Game of Not King's Landing
L'épisode agit comme un double miroir. A la fois double du second épisode de cette saison dans sa construction (ouverture sur les événements hors de King's Landing, puis recentrage sur le mariage / procès), mais aussi jumeau de procès du sixième épisode (tiens, tiens...) de la première saison. Un découpage en deux parties classiques, dont la première permet de souligner les trois principales failles de la série :
- L’absence de propos politique. À Braavos, Stannis et Davos tentent de plaider leur cause face à un Tycho Nestoris impassible. Grande fût ma joie de voir Mark Gatiss (scénariste de plusieurs épisodes de Doctor Who et co-showrunner de Sherlock) arriver dans l'univers de Game of Thrones. Sa seule présence (l'acteur a vraiment l'air de kiffer d'être là) suffit à rendre la séquence agréable. Le problème, c'est qu'elle manque cruellement de fond. J'aurais aimé savoir les tenants et aboutissants de cette institution puissante que semble être la banque de Fer. J'aurais aimé connaître le rôle précis de ses banquiers dans la guerre de Cinq-Rois. De tout cela, on n'a rien eu. Cela arrivera sûrement si on est amené à revoir Braavos (ce qui n'est pas sûr). En attendant, je suis resté sur ma faim.

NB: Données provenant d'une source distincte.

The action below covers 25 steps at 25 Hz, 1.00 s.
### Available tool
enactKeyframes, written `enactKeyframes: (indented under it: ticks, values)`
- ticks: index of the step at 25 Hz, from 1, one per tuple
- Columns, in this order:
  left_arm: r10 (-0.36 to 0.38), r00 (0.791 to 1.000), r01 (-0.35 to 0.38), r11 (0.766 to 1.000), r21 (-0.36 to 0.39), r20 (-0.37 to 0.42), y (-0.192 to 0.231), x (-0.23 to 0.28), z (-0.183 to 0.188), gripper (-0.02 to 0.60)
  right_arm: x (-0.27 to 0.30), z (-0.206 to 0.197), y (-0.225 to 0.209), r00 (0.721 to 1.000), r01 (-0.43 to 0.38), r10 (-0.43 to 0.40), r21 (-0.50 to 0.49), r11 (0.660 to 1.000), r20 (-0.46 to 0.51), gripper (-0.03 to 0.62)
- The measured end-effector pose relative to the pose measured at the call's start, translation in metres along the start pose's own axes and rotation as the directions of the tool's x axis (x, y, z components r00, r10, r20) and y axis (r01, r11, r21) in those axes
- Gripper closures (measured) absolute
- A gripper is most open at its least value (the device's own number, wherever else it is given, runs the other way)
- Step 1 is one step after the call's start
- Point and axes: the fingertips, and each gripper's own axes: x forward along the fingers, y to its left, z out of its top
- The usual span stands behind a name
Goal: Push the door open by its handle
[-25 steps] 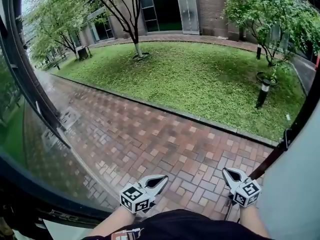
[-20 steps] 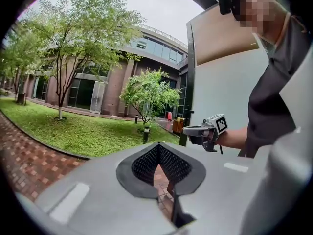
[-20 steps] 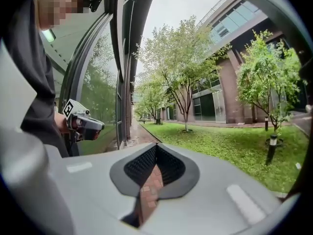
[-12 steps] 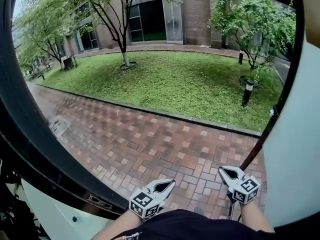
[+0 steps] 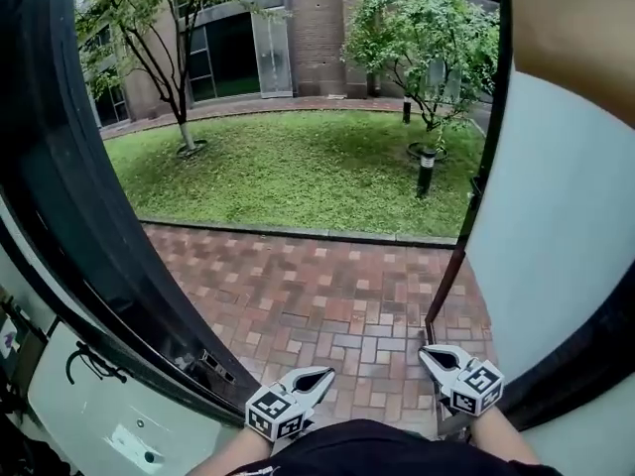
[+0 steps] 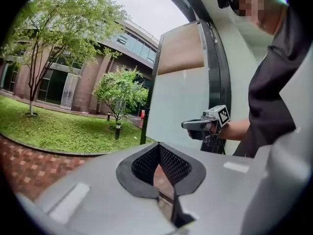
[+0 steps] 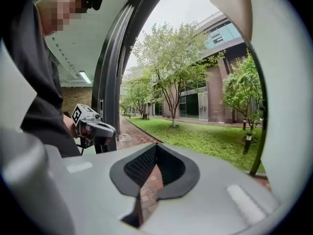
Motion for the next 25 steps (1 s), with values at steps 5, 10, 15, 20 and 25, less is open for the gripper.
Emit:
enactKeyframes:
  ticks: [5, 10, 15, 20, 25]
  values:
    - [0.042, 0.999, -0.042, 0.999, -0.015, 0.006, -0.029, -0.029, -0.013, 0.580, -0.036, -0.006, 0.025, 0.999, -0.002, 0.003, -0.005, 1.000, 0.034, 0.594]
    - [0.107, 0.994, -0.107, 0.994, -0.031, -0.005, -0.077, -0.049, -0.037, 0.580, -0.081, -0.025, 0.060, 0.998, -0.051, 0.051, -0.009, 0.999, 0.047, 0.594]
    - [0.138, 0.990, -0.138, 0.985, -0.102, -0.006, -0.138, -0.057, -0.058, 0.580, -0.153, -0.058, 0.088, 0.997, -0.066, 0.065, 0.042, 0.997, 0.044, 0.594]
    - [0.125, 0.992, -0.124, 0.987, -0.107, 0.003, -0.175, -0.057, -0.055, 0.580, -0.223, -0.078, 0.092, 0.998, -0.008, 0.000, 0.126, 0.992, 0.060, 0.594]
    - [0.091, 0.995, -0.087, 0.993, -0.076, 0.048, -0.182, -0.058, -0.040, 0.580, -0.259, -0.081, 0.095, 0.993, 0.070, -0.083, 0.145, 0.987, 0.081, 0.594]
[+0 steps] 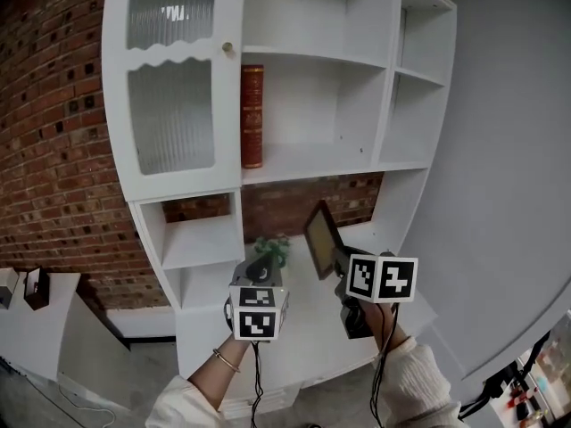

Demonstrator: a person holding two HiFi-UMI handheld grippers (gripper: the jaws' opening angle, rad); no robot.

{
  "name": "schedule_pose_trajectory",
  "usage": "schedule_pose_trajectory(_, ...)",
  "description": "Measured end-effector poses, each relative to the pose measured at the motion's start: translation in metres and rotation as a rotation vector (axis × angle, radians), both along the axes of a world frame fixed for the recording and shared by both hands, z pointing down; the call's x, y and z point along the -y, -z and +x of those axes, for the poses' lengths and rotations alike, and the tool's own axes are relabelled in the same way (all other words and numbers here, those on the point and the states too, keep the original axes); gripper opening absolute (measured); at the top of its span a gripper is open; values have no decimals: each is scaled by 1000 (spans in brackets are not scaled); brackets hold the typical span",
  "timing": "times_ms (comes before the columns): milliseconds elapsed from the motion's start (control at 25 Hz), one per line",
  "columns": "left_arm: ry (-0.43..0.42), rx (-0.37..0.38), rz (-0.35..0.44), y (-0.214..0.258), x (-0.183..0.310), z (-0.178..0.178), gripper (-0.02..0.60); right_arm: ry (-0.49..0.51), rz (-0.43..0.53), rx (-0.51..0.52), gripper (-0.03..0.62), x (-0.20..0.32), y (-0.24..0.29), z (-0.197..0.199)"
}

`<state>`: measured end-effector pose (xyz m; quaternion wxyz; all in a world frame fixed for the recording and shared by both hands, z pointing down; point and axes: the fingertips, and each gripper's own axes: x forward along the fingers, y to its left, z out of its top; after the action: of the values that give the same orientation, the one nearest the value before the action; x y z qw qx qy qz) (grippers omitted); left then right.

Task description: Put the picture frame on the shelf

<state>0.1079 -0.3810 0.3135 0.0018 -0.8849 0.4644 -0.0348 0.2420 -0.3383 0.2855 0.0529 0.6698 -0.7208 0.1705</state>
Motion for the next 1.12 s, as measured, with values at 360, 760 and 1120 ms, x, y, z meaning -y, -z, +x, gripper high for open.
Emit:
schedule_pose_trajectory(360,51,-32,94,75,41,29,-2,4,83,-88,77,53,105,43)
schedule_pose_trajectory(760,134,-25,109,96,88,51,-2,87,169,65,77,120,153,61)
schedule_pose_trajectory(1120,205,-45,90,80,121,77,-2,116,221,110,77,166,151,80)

- La linéarité de certaines intrigues. Oui, c'est à toi que je pense Daenerys. C'est fou à quel point on dirait que son intrigue cette saison a été écrite par un enfant de cinq ans : « Houlala, je suis super forte et je remporte toutes mes batailles. Pif-pouf, je rencontre des problèmes et tout va mal ». C'est le B.A.-BA scénaristique du « Rise and Fall ». Ce que je critique, c'est l'aspect trop soudain des choses. Pourquoi la mother of dragons n'a-t-elle eu aucun problème quand elle a conquis Qarth et Astapor ? Qu'est-ce qui a changé ? Rien. Juste un scénariste qui ne sait pas écrire un personnage autrement que par la caricature.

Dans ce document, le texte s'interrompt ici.